On 13 August 2008, Costigan signed a 2-year contract with the St. George Illawarra Dragons starting in 2009, re-joining the coach that sacked him from the Brisbane Broncos, Wayne Bennett. In 2008, Costigan was named in the Papua New Guinea squad for the 2008 Rugby League World Cup. He was considered one of the 'Players to Watch' in the World Cup by NRL Live. Costigan went on to play 3 games for Papua New Guinea in the tournament.

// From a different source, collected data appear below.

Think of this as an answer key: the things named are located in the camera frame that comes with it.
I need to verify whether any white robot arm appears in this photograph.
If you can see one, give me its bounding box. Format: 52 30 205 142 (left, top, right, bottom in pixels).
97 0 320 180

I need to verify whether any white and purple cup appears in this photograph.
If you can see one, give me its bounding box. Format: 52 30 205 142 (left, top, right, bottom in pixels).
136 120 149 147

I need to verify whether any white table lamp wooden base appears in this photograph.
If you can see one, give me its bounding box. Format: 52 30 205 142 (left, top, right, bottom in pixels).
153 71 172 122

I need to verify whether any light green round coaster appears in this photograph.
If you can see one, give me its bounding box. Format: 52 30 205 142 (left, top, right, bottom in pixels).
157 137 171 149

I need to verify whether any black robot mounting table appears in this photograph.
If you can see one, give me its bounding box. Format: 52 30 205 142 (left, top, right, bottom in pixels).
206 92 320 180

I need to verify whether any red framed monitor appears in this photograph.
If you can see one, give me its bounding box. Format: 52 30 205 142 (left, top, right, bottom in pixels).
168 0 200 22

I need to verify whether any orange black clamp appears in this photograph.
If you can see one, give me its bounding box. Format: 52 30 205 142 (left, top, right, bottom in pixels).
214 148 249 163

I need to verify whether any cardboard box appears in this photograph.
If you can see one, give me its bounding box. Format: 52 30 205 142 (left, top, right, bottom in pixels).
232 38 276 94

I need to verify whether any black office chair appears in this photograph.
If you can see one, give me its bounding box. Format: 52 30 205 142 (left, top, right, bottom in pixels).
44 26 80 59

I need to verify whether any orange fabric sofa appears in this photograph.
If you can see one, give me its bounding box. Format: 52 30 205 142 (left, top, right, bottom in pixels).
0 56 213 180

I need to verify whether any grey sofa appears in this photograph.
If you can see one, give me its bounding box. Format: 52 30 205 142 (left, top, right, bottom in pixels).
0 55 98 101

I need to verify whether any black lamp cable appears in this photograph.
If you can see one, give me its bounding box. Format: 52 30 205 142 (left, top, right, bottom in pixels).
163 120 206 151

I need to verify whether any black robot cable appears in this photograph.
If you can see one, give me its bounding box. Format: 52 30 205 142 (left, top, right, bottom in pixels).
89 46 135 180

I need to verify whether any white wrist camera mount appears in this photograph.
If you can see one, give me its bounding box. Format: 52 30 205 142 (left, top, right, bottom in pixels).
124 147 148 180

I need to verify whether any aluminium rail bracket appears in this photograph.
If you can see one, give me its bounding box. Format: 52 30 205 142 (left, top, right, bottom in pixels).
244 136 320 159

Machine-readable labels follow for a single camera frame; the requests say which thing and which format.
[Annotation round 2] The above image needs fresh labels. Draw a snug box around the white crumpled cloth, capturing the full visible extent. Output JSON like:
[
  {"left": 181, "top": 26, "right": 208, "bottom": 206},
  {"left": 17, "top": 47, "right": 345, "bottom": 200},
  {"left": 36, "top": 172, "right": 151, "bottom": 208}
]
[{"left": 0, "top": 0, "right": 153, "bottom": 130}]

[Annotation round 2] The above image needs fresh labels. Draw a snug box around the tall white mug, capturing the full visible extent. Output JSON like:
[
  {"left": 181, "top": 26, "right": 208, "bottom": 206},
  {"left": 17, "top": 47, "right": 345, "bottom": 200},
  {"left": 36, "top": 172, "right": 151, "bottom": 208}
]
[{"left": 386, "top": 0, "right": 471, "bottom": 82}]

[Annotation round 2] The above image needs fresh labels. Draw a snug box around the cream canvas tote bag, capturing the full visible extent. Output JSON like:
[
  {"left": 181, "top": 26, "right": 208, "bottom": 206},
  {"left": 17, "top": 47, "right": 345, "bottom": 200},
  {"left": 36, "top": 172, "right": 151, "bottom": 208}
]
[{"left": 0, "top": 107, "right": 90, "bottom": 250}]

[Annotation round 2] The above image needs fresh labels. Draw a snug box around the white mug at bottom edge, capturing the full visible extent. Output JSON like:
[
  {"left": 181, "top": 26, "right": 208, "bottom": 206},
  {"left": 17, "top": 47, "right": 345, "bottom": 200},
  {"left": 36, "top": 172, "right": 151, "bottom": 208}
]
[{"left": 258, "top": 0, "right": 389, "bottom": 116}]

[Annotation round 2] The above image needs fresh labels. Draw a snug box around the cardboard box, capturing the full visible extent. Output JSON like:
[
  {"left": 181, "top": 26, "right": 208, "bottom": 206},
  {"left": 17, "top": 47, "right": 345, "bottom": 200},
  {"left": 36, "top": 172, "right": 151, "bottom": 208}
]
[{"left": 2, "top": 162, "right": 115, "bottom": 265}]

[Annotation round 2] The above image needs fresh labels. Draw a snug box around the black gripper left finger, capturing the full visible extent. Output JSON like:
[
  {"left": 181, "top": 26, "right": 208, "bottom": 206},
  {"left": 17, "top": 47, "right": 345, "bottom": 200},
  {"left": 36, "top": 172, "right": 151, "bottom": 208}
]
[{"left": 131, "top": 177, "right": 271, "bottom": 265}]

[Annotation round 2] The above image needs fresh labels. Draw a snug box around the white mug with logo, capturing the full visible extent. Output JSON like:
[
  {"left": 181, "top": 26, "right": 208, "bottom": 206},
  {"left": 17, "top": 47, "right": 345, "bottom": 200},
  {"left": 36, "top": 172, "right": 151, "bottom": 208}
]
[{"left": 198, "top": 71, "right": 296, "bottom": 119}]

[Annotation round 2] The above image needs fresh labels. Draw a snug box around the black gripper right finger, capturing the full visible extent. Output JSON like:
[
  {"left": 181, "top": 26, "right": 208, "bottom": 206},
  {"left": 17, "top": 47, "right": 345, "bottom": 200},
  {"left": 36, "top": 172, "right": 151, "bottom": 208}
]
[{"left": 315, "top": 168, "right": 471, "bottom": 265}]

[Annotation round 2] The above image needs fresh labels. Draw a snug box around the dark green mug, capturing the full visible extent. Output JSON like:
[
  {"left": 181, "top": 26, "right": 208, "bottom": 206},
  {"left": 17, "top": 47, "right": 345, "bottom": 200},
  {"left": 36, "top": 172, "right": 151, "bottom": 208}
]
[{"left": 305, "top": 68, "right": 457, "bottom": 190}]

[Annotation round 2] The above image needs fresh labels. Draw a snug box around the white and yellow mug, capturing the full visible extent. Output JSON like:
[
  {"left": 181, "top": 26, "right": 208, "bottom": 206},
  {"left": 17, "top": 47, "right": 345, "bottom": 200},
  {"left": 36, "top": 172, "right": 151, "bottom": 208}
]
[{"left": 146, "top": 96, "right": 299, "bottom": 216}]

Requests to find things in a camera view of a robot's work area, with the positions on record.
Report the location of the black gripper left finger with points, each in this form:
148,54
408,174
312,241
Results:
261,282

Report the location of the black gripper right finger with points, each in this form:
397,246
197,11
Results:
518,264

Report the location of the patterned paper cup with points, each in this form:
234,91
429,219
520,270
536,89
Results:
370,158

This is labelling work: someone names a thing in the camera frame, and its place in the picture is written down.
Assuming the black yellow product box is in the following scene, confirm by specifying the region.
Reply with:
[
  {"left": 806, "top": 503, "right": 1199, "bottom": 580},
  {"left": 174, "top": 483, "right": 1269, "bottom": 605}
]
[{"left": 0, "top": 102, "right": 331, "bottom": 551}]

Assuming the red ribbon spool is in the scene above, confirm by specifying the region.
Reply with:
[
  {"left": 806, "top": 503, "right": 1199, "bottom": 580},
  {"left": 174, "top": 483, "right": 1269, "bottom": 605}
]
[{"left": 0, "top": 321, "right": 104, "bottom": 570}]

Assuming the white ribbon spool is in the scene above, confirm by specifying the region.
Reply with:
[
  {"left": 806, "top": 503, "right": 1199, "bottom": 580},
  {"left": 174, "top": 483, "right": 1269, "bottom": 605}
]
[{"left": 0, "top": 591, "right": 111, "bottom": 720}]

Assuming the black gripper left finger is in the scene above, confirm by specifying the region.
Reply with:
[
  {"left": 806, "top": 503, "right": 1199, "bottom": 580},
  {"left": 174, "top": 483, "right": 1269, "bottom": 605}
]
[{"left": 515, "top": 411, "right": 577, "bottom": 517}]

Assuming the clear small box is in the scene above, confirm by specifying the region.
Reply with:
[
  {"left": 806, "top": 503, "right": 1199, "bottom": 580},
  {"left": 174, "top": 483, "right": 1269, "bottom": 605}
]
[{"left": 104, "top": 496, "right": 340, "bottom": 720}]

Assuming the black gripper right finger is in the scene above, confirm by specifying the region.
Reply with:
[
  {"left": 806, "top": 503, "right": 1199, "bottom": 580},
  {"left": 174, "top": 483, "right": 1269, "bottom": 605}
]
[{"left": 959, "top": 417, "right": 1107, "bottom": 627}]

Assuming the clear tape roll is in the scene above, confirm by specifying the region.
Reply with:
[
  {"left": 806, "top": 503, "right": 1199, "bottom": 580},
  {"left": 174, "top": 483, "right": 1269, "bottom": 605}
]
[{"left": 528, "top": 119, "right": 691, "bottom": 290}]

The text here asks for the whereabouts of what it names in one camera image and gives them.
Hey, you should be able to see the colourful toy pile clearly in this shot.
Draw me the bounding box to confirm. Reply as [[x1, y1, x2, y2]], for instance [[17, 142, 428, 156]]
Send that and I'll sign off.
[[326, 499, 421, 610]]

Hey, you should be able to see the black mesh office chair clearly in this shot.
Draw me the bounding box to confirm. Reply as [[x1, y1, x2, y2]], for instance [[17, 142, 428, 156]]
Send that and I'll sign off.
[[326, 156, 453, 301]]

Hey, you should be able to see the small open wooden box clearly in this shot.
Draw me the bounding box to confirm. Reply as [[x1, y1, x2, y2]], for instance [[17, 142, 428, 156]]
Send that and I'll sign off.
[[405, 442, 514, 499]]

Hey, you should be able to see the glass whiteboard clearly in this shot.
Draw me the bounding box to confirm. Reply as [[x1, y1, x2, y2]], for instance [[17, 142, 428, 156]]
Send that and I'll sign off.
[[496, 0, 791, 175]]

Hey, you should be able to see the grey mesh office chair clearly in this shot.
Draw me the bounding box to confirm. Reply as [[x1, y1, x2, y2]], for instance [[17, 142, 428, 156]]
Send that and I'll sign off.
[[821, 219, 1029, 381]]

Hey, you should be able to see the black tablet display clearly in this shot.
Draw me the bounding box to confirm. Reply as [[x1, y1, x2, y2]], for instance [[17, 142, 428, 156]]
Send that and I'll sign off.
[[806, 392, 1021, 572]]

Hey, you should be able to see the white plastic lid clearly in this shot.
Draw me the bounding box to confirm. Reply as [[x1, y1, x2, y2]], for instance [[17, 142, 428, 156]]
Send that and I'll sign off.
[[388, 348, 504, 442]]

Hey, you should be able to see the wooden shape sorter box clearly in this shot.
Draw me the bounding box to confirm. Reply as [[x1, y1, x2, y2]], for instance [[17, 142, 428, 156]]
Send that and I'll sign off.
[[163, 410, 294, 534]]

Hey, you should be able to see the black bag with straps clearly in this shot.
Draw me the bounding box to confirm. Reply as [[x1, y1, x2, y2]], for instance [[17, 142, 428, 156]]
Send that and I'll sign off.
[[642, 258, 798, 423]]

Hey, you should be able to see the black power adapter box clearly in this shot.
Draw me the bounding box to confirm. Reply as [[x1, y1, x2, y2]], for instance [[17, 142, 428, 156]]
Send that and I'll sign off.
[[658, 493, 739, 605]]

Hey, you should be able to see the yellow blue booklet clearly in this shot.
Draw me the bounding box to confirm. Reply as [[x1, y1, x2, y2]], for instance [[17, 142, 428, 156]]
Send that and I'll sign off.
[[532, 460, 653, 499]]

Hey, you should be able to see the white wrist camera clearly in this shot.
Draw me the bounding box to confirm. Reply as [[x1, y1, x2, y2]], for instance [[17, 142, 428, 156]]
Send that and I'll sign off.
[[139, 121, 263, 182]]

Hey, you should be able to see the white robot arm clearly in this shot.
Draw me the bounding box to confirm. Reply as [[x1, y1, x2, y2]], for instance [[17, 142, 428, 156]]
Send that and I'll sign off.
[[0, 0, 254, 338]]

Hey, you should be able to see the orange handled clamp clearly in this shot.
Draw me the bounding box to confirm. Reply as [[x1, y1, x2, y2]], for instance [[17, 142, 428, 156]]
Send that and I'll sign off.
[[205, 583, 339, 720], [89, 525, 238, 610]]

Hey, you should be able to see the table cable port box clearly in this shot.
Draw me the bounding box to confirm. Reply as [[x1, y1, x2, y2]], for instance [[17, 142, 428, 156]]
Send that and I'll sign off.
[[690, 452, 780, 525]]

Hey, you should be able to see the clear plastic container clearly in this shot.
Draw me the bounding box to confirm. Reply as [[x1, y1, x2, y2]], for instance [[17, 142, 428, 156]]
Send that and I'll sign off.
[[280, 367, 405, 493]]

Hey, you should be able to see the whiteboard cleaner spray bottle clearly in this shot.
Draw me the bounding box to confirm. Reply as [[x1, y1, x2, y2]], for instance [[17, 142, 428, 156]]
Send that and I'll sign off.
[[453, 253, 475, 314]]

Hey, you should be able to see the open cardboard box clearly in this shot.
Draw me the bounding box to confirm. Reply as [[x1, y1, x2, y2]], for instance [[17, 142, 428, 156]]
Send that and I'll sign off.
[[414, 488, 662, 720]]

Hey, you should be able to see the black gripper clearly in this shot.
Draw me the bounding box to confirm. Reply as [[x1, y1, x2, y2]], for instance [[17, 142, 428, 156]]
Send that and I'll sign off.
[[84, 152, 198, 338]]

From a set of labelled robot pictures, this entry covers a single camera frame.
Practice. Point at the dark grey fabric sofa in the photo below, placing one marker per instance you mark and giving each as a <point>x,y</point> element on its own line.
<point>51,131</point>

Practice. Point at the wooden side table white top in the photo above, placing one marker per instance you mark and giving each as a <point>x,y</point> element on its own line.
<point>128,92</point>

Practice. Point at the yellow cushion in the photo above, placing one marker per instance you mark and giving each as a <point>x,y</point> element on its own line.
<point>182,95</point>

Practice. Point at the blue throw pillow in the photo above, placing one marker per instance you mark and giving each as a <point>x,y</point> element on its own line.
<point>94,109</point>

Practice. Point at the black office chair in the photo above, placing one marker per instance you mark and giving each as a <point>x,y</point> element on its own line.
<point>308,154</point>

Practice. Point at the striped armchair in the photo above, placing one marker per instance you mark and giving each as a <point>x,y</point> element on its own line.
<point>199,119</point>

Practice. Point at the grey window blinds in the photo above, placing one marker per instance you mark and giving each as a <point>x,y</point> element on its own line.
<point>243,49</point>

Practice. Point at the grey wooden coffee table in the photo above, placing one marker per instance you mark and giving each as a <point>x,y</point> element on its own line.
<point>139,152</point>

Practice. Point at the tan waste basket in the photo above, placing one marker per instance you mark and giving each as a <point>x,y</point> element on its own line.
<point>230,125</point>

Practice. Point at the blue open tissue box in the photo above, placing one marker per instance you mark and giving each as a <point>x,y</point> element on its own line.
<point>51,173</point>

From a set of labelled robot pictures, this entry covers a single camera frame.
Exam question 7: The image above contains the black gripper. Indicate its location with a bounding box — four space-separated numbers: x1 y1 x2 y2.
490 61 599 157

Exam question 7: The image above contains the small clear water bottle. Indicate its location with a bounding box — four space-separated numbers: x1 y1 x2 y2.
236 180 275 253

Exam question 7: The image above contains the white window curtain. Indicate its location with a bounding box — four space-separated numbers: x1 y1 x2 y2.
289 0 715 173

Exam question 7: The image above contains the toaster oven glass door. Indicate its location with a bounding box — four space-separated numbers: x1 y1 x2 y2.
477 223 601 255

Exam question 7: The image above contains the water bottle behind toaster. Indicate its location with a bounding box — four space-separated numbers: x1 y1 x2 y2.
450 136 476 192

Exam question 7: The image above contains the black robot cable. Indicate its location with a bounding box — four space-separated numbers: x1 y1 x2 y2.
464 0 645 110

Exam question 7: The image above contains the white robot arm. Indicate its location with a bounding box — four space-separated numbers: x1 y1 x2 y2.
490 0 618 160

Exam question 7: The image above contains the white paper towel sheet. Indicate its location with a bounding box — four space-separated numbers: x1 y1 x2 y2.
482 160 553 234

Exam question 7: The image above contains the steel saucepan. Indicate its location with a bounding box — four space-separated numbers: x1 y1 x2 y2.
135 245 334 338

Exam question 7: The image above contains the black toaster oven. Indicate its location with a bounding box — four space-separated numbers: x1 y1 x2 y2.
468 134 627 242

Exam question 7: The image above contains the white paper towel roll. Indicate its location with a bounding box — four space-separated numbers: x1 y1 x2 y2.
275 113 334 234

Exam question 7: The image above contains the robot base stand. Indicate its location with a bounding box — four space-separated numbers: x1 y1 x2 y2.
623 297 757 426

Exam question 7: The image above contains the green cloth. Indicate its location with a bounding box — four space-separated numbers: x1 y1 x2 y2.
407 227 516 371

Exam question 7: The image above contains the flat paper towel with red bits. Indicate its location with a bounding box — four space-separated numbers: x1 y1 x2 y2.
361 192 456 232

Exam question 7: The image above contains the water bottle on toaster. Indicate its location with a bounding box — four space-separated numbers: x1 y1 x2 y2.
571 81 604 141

===St. George Illawarra Dragons===
In April 2009, Costigan was named in the preliminary 25-man squad to represent Queensland in the opening State of Origin match for 2009. He was then selected on the bench for Game 3 after forwards Ben Hannant, Petero Civoniceva and Nate Myles were ruled out due to injury and suspension. In 2010, Costigan was selected for Queensland in all 3 matches of the 2010 State of Origin series. Costigan played in the Dragons' 2010 NRL Grand Final victory over the Sydney Roosters, with the Dragons winning 32–8, in which was his final game for the club. On 27 June 2010, Costigan signed a 3-year contract with the Newcastle Knights starting in 2011.

===Newcastle Knights===
Costigan said about the move, "Newcastle is a club I am excited about going to, I have now played 100 NRL games and would like to think that I can achieve the 200 game milestone at the Knights. I had other options but I like the town, the lifestyle it offers, their fanatical supporters and the fact I can play a part in the direction the club is heading over the next couple of years. I am also impressed with the coaching staff and other people associated with the Knights that I have met." On 12 April 2011, it was announced that Costigan's former Brisbane Broncos and St. George Illawarra Dragons coach, Wayne Bennett had signed a 4-year contract with the Newcastle Knights starting in 2012, making the Knights the third club that Costigan and Bennett had been at together. On 22 July 2013, Costigan signed a 2-year contract with Super League side Hull Kingston Rovers starting in 2014, re-joining former Knights assistant coach Craig Sandercock.

===Hull Kingston Rovers===
Costigan commenced playing in England in 2014, but left the club after one season due to "personal reasons".

===Townsville Blackhawks===
In December 2014, Costigan signed a 2-year contract with Queensland Cup side, Townsville Blackhawks, starting in 2015.